Manningham-Buller wrote the first report on the Profumo affair – an internal report for the Macmillan Government (confirmed by his daughter, The Baroness Manningham-Buller, when she appeared on the Desert Island Discs radio programme). Then when Lord Denning was appointed to investigate and report on the affair, Dilhorne passed his report over to Denning. Chapman Pincher in his book Inside Story published in 1978 quotes Manningham-Buller as jokingly saying he could have sued Tom Denning for breach of copyright because significant portions of Manningham-Buller's report appeared in Denning's report virtually unchanged. Denning did include much in his report that was not in Manningham-Buller's report.

Key judgments

Lord Dilhorne held in Newbury District Council v Secretary of State for the Environment; Newbury District Council v International Synthetic Rubber Co. Ltd. [1981] AC 578: "The conditions imposed must be for a planning purpose and not for any ulterior one... and they must fairly and reasonably relate to the development permitted. Also they must not be so unreasonable that no reasonable planning authority could have imposed them. In that case he also introduced the concept of the 'planning unit' which extinguishes previous permitted uses on land that has in practice become a new planning unit. This has stood up the test of recent jurisprudence and a DCLG (then DoE) circular is largely based on its principles.

Bullying manner

In the late 1950s, Bernard Levin gave Manningham-Buller the nickname "Bullying-Manner" in his Parliamentary sketch. When Manningham-Buller was elevated to the peerage as Lord Dilhorne, Levin renamed him Lord Stillborn. Lord Devlin, judge in the Adams case, described Buller's technique thus:

"He could be downright rude but he did not shout or bluster. Yet his disagreeableness was so pervasive, his persistence so interminable, the obstructions he manned so far flung, his objectives apparently so insignificant, that sooner or later you would be tempted to ask yourself whether the game was worth the candle: if you asked yourself that, you were finished."

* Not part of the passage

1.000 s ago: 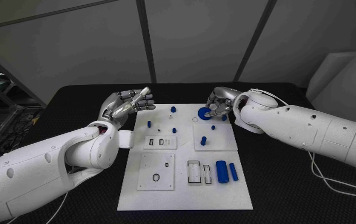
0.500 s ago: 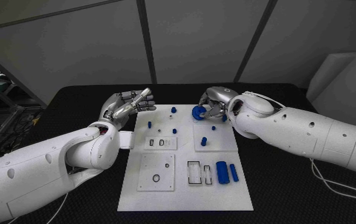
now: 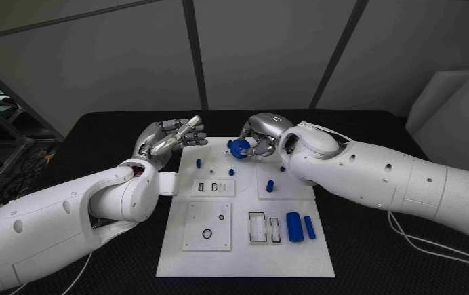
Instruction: Assemble the parts on the task board
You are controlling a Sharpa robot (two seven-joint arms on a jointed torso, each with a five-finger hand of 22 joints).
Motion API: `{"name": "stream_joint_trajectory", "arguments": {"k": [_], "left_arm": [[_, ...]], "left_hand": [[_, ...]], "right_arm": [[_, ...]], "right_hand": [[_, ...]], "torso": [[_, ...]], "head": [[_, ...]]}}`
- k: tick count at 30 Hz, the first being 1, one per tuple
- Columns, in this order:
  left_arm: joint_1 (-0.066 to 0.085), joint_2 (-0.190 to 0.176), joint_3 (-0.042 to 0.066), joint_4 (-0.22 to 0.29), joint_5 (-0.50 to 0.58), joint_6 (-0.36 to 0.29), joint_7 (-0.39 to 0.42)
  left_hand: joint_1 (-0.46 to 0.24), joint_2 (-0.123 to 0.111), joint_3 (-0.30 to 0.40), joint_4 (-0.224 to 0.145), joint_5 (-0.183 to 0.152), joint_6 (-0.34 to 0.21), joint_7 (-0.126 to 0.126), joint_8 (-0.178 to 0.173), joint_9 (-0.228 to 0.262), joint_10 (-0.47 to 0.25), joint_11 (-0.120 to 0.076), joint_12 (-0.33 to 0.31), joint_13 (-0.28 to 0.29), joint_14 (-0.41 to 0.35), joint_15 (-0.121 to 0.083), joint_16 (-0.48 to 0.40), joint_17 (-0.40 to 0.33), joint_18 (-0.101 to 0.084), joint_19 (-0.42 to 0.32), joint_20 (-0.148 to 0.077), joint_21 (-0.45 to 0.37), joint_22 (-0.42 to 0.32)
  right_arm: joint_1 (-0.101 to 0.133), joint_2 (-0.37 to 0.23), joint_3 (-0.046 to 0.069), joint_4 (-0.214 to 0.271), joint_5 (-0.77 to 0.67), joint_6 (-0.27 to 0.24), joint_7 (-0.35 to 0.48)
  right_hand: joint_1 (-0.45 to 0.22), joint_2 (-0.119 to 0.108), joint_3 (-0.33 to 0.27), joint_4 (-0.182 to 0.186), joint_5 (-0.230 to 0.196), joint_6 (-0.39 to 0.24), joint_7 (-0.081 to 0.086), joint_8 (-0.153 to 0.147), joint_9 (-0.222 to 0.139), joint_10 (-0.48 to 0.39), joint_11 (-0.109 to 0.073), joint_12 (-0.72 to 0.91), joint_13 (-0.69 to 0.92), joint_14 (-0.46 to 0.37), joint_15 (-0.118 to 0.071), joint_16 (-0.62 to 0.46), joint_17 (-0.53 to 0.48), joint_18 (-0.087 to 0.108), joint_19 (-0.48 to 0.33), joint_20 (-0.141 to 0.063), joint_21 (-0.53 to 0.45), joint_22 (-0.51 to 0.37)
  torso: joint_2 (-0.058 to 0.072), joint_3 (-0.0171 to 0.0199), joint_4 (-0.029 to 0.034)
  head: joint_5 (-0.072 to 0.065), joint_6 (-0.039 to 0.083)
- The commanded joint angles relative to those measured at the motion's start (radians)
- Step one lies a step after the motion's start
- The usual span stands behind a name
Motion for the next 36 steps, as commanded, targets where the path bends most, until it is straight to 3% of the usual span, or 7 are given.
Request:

Manningham-Buller was one of the inspirations for the character of Kenneth Widmerpool in Anthony Powell's A Dance to the Music of Time.

Marriage and children

Manningham-Buller married Lady Mary Lilian Lindsay (1910–2004), daughter of David Lindsay, 27th Earl of Crawford, in 1930. They had a son and three daughters:

  • John Mervyn Manningham-Buller, 2nd Viscount Dilhorne (28 February 1932 - 25 June 2022)
  • Hon Marion Cynthia Manningham-Buller (26 November 1934 - 10 August 2013), married Edmund Crispin Stephen James George Brudenell.
  • Elizabeth Lydia Manningham-Buller, Baroness Manningham-Buller (born 14 July 1948)
  • Hon Anne Constance Manningham-Buller (born 13 August 1951), married Sir John Christopher Parsons, KCVO.

Manningham-Buller died in 1980, aged 75, and was interred in Deene, Northamptonshire. He was succeeded in the viscountcy by his only son, John. His second daughter was the Director-General of MI5 from 2002 to 2007 and in 2008 was awarded a life peerage, becoming the Rt Hon The Baroness Manningham-Buller, DCB. His granddaughter is model and media personality Lilah Parsons.